As you can see, the candidate model with the batch normalization layers performs better than the baseline, and also converges faster.

So Why Does Batch Normalization Help?

Let’s track the histograms for the activations for each layer over the training epochs.

Hide code cell source
from matplotlib import colormaps as cm
from matplotlib.animation import FuncAnimation
from IPython.display import HTML

layers = ["Dense_0", "Dense_1", "Dense_2"]

fig, axs = plt.subplots(3, 1, figsize=(5,8), constrained_layout=True)

def update(frame):

    for layer_idx, layer in enumerate(layers):
        baseline_outputs = baseline_outputs_history[frame][f"Dense_{layer_idx}"].flatten()
        axs[layer_idx].cla()
        axs[layer_idx].hist(baseline_outputs, color=cm["Blues"](50), bins=60, alpha=1.0)
        candidate_outputs = candidate_outputs_history[frame][f"BatchNorm_{layer_idx}"].flatten()
        axs[layer_idx].hist(candidate_outputs, color=cm["Blues"](90),  bins=60, alpha=1.0)
        axs[layer_idx].set_title(f"{layer} Outputs - Epoch:{frame}")

    for ax in axs:
        ax.margins(x=0, y=0)
        ax.set_xlim(-50, 50)
        ax.legend(["Baseline", "Candidate"])


ani = FuncAnimation(fig, update, frames=len(baseline_outputs_history), interval=300, repeat=True)
plt.close(fig)
video_html = ani.to_html5_video().replace('<video', '<video muted')
HTML(video_html)

Notice that both the baseline and candidate activations are identical at the start of training. However, as the training progresses, after each epoch, the baseline model activations tend to shift and spread out. This is called internal covariate shift. On the other hand, notice how stable the outputs for the candidate model’s layers are.

Internal Covariate Shift

As we just observed, in deep networks, the distribution of the inputs to a layer can change quite rapidly and inconsistently, making it more difficult for the model to converge. This is where batch norm helps by ensuring a more consistent and stable distribution for the outputs of a layer (and consequently, the inputs of the subsequent layer).

Hide code cell source
output_idx = 100
layer_name = "Dense_2" 
bins = 60

fig, axs = plt.subplots(2, 1, figsize=(5,9))

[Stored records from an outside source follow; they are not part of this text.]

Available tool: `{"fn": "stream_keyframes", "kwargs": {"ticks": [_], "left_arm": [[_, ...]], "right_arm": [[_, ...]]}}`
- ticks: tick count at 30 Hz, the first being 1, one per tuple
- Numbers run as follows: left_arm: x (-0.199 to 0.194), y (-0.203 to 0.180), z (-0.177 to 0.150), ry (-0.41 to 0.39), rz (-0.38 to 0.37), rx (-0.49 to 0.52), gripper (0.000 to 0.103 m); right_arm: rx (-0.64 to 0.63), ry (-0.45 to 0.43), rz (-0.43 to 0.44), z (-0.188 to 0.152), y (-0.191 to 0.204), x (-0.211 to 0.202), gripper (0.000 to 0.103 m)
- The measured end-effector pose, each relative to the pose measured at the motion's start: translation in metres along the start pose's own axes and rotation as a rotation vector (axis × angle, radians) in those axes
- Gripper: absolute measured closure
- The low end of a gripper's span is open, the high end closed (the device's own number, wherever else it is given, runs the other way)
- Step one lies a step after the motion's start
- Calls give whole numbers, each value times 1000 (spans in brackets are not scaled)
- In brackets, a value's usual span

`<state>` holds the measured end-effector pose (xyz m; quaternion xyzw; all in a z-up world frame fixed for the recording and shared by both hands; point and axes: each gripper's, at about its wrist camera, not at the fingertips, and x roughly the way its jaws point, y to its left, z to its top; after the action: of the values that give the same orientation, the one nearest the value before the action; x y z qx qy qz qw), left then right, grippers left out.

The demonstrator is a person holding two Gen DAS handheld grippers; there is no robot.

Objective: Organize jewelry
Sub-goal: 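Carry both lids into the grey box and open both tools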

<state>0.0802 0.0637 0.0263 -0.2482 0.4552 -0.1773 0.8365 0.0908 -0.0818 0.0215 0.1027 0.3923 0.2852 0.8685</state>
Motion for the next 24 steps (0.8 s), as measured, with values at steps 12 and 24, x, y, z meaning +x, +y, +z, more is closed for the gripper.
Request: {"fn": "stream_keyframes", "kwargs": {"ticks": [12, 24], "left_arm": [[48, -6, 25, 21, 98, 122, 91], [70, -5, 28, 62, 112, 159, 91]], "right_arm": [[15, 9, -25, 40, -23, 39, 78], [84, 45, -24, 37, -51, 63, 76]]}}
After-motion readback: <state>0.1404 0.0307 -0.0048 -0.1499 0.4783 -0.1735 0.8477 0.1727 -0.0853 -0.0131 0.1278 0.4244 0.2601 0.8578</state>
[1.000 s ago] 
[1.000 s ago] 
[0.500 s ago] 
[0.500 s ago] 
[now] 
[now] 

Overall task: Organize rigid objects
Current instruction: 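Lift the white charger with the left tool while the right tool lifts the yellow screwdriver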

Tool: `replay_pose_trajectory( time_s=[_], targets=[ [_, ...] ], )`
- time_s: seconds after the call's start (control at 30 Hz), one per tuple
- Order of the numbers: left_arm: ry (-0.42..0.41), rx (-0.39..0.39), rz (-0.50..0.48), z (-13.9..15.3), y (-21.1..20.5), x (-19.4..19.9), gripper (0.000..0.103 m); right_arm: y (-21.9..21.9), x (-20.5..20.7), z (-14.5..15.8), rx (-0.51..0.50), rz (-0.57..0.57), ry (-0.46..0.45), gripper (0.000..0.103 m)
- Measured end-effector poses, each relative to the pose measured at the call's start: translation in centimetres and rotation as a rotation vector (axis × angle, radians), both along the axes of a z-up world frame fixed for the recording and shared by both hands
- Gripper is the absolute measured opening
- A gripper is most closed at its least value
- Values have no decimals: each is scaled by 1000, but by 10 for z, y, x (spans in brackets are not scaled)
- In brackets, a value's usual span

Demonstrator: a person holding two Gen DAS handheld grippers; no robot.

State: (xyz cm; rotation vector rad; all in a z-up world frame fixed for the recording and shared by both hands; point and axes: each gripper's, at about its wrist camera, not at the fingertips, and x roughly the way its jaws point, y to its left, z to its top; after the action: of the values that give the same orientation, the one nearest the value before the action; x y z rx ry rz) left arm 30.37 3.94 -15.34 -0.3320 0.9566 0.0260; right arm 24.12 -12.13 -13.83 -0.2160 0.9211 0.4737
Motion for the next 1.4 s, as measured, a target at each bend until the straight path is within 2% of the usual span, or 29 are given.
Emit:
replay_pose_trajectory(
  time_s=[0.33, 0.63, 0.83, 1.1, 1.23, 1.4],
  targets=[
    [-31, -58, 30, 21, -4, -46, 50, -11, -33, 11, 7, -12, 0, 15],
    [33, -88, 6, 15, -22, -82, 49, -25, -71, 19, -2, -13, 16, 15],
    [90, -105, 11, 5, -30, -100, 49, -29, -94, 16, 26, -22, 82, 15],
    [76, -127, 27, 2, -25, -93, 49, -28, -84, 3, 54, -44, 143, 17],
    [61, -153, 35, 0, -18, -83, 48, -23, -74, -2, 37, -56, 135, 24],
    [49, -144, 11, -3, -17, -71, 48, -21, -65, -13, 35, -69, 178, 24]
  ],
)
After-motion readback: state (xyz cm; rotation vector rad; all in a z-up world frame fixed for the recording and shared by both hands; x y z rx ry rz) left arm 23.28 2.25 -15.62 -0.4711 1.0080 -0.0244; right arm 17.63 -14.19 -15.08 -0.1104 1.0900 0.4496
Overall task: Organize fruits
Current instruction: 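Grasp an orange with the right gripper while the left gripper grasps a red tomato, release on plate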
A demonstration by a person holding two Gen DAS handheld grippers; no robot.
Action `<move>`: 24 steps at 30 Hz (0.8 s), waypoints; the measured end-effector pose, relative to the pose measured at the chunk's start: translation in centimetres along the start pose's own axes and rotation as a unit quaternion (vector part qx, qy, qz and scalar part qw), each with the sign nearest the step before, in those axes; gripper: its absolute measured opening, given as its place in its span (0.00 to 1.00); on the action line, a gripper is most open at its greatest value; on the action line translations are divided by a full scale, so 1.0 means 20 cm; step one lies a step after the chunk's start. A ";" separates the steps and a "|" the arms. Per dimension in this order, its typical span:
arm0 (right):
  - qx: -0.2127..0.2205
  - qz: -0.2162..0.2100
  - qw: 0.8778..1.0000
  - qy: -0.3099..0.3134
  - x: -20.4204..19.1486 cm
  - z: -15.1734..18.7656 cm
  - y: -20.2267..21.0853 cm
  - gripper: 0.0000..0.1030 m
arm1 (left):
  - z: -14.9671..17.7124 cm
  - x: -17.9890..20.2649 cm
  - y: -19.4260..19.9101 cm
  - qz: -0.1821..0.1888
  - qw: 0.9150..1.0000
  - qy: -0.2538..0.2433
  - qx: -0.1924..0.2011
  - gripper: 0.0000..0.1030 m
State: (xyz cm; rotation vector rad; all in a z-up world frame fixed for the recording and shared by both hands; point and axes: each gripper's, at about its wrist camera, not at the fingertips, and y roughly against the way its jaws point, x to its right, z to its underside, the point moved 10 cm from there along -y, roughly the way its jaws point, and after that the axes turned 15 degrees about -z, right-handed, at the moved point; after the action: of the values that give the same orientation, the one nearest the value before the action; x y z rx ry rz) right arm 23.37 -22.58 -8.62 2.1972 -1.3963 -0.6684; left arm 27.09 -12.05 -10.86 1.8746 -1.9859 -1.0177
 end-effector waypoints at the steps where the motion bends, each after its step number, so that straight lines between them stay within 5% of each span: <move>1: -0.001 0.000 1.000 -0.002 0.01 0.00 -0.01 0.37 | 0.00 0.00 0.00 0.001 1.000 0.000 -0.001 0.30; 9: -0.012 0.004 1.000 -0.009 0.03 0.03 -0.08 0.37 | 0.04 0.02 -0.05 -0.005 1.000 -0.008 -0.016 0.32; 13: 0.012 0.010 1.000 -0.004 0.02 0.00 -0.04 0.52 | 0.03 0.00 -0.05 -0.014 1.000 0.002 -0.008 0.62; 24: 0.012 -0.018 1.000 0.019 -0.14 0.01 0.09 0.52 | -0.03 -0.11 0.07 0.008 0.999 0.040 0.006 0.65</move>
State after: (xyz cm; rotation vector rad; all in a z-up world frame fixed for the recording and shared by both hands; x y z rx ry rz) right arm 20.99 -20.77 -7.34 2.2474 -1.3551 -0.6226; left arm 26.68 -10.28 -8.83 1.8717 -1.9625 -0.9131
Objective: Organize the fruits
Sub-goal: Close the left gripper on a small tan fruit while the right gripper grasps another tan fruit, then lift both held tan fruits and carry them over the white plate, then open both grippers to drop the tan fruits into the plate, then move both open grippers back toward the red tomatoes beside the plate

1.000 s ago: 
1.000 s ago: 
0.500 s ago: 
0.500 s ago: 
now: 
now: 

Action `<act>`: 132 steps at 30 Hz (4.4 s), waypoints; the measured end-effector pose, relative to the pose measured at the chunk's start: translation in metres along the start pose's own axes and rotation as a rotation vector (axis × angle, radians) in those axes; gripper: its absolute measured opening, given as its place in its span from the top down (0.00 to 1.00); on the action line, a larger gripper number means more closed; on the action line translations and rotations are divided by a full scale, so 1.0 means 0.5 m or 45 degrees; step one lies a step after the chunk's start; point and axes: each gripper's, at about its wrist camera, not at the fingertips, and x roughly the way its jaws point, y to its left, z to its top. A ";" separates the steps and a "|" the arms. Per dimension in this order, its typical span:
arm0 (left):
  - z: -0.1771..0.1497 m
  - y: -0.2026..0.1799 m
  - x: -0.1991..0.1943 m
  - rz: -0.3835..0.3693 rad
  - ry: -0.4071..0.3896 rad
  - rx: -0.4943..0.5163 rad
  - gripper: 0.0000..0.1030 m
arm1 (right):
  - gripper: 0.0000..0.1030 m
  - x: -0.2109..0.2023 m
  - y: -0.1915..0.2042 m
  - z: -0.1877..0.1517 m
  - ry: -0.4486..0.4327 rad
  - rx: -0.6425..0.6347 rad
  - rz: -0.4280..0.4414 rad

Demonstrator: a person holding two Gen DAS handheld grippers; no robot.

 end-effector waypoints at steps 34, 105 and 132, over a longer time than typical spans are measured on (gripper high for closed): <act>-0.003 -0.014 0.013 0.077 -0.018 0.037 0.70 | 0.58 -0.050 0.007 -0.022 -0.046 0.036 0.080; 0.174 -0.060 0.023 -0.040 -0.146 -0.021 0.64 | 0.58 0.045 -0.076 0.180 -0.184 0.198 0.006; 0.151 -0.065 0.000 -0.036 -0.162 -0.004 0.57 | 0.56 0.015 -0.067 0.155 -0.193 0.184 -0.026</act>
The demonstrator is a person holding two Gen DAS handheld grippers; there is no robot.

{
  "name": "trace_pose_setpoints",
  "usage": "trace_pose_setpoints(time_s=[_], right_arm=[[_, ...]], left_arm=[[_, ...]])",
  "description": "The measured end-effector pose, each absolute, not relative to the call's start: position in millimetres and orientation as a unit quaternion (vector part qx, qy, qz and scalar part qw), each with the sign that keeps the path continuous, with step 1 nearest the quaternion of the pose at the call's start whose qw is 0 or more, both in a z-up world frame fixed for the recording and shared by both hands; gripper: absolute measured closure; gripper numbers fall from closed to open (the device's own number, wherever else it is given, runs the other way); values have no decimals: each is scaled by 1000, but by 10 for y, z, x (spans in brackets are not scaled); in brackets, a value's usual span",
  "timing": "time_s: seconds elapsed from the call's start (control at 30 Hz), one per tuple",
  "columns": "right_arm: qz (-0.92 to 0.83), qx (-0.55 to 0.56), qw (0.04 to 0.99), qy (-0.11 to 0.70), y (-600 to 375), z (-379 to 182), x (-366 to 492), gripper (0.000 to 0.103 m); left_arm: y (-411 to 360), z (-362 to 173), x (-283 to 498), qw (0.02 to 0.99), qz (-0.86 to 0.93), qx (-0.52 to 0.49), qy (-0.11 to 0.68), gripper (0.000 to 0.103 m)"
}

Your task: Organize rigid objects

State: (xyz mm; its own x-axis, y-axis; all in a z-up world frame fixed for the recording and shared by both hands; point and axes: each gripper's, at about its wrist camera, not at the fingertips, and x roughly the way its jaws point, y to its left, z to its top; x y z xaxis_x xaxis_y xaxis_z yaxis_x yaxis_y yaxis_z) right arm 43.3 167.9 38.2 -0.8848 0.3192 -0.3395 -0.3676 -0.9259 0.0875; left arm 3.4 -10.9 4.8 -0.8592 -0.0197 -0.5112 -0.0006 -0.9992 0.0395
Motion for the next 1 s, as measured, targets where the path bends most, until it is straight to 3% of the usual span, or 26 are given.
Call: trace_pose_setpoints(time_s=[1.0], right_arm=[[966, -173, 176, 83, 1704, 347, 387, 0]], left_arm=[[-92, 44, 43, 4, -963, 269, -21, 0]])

baseline_output_means = []
baseline_output_stds = []
candidate_output_means = []
candidate_output_stds = []

for i in range(10):
    baseline_o1 = baseline_outputs_history[i][layer_name][:, output_idx].flatten()
    baseline_m1 = baseline_o1.mean()
    baseline_output_means.append(baseline_m1)
    baseline_s1 = baseline_o1.std()
    baseline_output_stds.append(baseline_s1)

    candidate_o1 = candidate_outputs_history[i][layer_name][:, output_idx].flatten()
    candidate_m1 = candidate_o1.mean()
    candidate_output_means.append(candidate_m1)
    candidate_s1 = candidate_o1.std()
    candidate_output_stds.append(candidate_s1)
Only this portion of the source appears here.